• _Try it_
Return all of the data exactly, omitting any images.

• _Data section_

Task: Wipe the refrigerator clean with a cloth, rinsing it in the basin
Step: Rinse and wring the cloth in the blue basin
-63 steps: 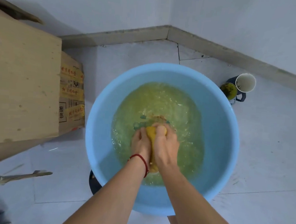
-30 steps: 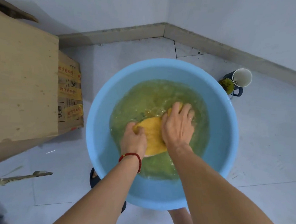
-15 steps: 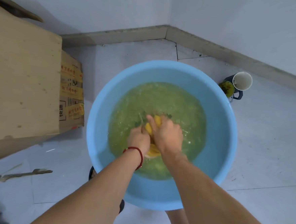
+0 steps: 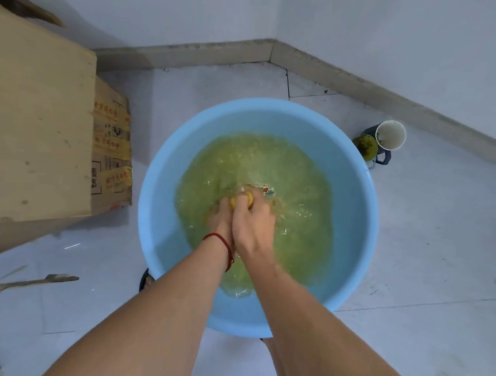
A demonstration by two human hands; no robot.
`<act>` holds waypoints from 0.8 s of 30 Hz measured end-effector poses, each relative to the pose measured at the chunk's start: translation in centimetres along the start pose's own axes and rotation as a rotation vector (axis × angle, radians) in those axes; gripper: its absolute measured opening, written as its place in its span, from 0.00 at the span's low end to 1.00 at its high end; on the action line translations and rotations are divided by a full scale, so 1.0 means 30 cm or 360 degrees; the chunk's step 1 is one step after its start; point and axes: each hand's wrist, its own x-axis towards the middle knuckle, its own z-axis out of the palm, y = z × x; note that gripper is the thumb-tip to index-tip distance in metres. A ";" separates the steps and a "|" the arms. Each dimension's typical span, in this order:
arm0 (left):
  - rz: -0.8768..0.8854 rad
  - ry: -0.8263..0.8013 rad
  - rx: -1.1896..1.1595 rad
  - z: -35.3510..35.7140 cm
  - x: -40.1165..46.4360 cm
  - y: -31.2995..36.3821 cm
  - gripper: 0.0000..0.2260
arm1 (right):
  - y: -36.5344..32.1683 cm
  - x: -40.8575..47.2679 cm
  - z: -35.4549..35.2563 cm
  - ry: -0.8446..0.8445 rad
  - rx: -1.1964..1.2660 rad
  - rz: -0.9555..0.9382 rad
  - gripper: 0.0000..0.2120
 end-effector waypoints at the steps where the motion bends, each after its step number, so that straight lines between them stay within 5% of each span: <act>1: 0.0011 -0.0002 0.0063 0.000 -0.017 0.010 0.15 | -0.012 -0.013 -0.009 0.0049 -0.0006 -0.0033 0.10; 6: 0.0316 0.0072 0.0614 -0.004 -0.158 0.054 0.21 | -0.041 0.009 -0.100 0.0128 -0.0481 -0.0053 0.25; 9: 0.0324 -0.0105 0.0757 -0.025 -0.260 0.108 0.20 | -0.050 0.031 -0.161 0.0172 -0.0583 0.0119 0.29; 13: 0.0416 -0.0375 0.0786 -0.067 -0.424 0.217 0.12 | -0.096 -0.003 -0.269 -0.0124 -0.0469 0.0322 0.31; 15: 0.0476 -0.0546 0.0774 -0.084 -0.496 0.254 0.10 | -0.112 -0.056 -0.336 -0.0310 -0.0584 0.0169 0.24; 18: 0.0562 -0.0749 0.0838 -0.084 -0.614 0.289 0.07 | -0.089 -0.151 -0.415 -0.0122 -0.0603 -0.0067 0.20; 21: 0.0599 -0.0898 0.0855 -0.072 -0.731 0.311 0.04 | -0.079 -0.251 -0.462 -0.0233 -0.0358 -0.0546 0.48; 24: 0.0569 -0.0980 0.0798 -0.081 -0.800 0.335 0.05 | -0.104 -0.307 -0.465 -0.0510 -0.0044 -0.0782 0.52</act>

• _Response to this task_
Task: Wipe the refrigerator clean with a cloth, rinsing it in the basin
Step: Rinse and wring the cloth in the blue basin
-63 steps: 
-30 steps: 
-15 steps: 
+0 steps: 
A demonstration by two human hands; no robot.
`<act>` holds waypoints from 0.8 s of 30 Hz measured end-effector poses, each relative to the pose measured at the chunk's start: translation in centimetres along the start pose's own axes and rotation as a rotation vector (axis × angle, radians) in those axes; gripper: its absolute measured opening, written as its place in its span, from 0.00 at the span's low end to 1.00 at its high end; on the action line translations and rotations are divided by a full scale, so 1.0 means 30 cm or 360 degrees; the chunk's step 1 is one step after its start; point and axes: each hand's wrist, its own x-axis towards the middle knuckle, its own z-axis out of the palm, y = z × x; note that gripper is the thumb-tip to index-tip distance in metres. A ";" separates the steps and a "|" the arms. Each dimension's typical span, in this order:
arm0 (left):
  - rz: -0.8768..0.8854 rad
  - ry: -0.8263..0.8013 rad
  - rx: -1.1896..1.1595 rad
  - z: -35.3510..35.7140 cm
  - x: -40.1165..46.4360 cm
  - y: -31.2995..36.3821 cm
  - gripper: 0.0000..0.2260
arm1 (right):
  - y: -36.5344..32.1683 cm
  - x: -40.8575..47.2679 cm
  - z: -35.4549..35.2563 cm
  - ry: -0.8446..0.8445 rad
  - rx: -1.1964..1.2660 rad
  - rz: -0.9555..0.9382 rad
  - gripper: 0.0000..0.2120
 end-effector waypoints at the steps where the motion bends, each after its step number, so that straight lines between them stay within 5% of each span: <act>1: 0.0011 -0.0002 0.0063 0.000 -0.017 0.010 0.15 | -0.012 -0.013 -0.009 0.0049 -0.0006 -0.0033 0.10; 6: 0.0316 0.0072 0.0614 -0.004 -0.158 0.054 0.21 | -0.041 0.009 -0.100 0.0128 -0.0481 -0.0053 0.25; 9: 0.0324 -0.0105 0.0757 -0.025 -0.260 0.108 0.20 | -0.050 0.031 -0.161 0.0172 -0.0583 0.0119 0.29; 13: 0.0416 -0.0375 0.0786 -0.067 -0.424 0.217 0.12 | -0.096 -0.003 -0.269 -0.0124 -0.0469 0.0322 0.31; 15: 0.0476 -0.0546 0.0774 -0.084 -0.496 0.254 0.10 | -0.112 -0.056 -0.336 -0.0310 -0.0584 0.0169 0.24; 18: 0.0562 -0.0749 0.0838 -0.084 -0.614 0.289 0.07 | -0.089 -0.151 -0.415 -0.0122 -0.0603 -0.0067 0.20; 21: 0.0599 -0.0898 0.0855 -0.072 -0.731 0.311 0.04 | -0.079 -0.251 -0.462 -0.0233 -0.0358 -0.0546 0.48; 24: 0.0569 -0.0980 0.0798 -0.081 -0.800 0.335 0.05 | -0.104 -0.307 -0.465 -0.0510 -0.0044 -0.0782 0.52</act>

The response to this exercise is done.